Right now here in Eugene, there's a murder trial going on that involves a former Navy Corpsman who did a failure drill on his wife a couple of years ago. It's a long story and terrible in the extreme. This guy was stationed at the Pentagon on 9-11 and basically experienced the whole thing. He then volunteered to be a Corpsman and was assigned to the Fleet Marine Force, but never saw combat. He and his wife had a child and were having marital trouble. They were separated and were in a custody dispute over the baby. So this guy went over to the wife's house with some duct tape, and a shotgun. As police officers were trying to force entry, he executed his wife with a failure drill and then surrendered to the police.

Since there's no possible way in the world this guy can claim he didn't do it, his defense is that he was traumatized by his experiences on 9-11 and that his training turned him into a killing machine. Here's the link to the story in the Eugene Register Guard from 4-10-08.

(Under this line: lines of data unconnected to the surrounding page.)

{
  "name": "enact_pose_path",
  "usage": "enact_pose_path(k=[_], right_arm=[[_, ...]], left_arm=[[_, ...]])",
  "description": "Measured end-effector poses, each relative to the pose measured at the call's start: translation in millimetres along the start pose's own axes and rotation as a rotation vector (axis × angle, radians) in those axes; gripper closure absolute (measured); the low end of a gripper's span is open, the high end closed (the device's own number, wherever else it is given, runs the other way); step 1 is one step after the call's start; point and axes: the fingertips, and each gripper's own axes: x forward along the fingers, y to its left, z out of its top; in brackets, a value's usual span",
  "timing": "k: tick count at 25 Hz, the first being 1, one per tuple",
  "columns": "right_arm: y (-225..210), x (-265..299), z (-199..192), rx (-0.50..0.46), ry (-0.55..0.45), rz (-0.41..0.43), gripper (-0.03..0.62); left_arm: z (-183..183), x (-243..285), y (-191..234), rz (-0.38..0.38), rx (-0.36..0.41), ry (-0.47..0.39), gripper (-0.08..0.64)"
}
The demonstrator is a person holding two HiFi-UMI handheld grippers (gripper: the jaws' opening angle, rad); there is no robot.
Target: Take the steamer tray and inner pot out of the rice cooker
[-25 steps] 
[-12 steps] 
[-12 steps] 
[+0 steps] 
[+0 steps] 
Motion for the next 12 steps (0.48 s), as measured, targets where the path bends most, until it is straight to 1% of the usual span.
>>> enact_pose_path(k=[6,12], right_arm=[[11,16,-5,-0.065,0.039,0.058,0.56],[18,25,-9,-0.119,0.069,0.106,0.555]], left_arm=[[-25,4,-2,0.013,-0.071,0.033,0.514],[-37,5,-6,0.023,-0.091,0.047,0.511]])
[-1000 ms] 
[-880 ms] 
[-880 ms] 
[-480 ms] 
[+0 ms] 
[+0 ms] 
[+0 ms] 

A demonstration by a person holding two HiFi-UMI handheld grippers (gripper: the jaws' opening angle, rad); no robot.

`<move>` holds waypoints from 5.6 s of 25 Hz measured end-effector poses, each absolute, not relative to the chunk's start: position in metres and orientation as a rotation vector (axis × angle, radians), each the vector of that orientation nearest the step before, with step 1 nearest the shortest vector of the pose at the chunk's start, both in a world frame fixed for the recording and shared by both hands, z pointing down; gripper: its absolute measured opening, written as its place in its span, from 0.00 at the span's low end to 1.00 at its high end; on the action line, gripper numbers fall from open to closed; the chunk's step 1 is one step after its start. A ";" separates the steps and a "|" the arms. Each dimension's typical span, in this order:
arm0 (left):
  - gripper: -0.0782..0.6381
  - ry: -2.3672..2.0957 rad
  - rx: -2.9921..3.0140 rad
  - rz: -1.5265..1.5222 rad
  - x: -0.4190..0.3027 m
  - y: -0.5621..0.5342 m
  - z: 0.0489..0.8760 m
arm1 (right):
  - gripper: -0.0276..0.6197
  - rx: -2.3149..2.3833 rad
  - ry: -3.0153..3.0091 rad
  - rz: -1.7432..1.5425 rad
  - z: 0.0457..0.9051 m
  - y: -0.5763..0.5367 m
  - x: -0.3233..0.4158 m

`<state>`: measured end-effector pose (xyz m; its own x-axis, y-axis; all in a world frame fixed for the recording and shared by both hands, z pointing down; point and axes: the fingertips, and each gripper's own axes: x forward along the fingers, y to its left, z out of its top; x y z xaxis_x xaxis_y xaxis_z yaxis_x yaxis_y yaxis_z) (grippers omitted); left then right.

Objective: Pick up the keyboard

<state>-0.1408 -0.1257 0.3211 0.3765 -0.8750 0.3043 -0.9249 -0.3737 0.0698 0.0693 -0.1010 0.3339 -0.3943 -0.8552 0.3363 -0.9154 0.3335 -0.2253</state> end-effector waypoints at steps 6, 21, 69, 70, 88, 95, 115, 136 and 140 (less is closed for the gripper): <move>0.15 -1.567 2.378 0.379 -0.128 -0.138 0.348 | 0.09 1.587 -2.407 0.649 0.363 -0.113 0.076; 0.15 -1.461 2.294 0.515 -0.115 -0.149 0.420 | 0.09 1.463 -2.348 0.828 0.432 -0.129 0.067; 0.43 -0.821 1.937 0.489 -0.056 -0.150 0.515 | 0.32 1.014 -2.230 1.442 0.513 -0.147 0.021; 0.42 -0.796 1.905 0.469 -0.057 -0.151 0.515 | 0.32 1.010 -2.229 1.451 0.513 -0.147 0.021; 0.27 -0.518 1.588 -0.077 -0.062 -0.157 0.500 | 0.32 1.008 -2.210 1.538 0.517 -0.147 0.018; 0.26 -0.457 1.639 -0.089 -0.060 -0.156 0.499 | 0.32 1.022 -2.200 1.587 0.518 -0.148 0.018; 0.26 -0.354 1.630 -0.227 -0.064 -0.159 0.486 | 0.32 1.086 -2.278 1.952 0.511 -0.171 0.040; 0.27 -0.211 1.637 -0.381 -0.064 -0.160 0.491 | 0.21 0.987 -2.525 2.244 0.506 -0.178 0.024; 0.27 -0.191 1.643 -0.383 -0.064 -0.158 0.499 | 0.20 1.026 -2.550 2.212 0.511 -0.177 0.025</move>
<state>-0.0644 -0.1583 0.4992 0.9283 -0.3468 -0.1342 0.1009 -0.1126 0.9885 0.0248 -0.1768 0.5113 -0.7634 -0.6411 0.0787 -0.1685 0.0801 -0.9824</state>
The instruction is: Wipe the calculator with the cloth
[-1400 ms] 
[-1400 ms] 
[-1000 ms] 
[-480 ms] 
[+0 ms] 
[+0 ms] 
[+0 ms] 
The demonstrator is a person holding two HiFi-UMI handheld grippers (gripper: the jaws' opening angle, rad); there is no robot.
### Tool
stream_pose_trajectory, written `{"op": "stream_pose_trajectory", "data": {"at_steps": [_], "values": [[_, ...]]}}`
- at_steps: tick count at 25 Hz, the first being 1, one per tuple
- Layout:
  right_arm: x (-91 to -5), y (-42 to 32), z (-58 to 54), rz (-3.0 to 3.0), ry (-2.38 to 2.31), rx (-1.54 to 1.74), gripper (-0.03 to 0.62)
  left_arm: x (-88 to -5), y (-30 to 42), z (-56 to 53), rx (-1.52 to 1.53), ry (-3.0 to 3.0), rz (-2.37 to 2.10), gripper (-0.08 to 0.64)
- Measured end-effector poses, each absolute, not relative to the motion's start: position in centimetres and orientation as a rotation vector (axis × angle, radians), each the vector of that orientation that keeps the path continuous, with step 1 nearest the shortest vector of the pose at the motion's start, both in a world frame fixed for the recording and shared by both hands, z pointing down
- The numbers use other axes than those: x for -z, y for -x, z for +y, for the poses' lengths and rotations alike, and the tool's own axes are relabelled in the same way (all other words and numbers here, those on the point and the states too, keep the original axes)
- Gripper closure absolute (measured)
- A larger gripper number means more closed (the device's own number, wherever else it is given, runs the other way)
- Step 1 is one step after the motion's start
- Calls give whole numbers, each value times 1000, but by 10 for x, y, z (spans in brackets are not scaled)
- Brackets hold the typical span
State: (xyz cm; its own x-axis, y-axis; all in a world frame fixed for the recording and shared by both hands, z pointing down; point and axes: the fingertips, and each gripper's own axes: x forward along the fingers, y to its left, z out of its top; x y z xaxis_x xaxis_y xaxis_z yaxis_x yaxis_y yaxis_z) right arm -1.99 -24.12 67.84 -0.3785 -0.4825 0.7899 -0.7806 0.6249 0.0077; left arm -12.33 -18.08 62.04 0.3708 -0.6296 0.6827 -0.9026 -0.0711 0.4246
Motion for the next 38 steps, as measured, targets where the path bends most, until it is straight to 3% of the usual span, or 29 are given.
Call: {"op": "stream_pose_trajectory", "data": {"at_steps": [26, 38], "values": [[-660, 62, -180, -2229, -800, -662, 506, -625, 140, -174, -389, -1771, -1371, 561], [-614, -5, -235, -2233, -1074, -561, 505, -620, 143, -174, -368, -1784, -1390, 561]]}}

http://www.registerguard.com/csp/cms/sites/dt.cms.support.viewStory.cls?cid=90982&sid=4&fid=2

This guy's arguing that, in effect, "it's the Marine Corps' fault" since they supposedly conditioned him to be a killing machine. But what he conveniently leaves out is the ethical training he received while he was in the service. As military members of ethics-based military forces, we are at the tip of the spear in deciding how to employ our weapons and tactics. Do it right and no one outside of our small circle will know. Get it wrong, especially out of vengeance or retribution, and the world will probably know tomorrow morning.

cheers and have a great weekend,
Mark


----------



## medaid (12 Apr 2008)

Mark,

    That man is a douche bag. He was in the Navy and only attached to the Marines. His first and foremost duty was to provide medical care to troops, and that involves compassion, empathy, respect, integrity, honesty so on and so forth. He was unfit to wear the uniform. He was unfit to call himself a father.


----------



## Red 6 (12 Apr 2008)

I agree with you 110% Medtech.


----------



## CougarKing (12 Apr 2008)

Red 6 said:
			
		

> *Techy*, The three general orders are specific...



Mark,

Thanks for the reply. However, my name's not Techy.  ;D Good to hear that your weather is good down there in the Williamette Valley as you said in your PM. It's great here too in Richmond, BC.


----------



## Greymatters (12 Apr 2008)

MedTech said:
			
		

> That man is a douche bag. He was in the Navy and only attached to the Marines. His first and foremost duty was to provide medical care to troops, and that involves compassion, empathy, respect, integrity, honesty so on and so forth. He was unfit to wear the uniform. He was unfit to call himself a father.



The shame of it is that too many people out there will agree that it was the Corps fault, because thats the story they heard and they never checked for any of the associated facts left out...


----------



## medaid (13 Apr 2008)

GM agreed mate. It's always easier to blame the institution then the people who has made the mistake. The only fault the Corps had in this matter was not screening him and helping this guy before he went postal. Then again the Navy is so big...


----------



## Greymatters (13 Apr 2008)

I was thinking more of people who already have a prejudiced opinion of the military, regardless of what branch of service.  In their minds, every military member is a killer of innocents and the story is merely a tool for propogating their opinions...


----------



## Armymedic (13 Apr 2008)

Keyboard said:
			
		

> I've been reading around this forum for a while, and I've got a question.  I keep reading about Reserve Force soldiers trying out and making it through JTF-2 selection and the SOAC.  Now, whenever someone describes a Reserve Soldier who has gone to selection, they are described as "switched on", or being "hardcore".  Now, what I'm trying to ask here, is what does someone mean when they say a soldier is "switched on", and what kind of character traits are the elite units looking for?  I would imagine, professionalism, dedication and maturity are key, but what other traits would a Reserve Soldier be able to work on to improve one's soldiering ability, as well as the chance of making it through selection if one were so inclined to try out?!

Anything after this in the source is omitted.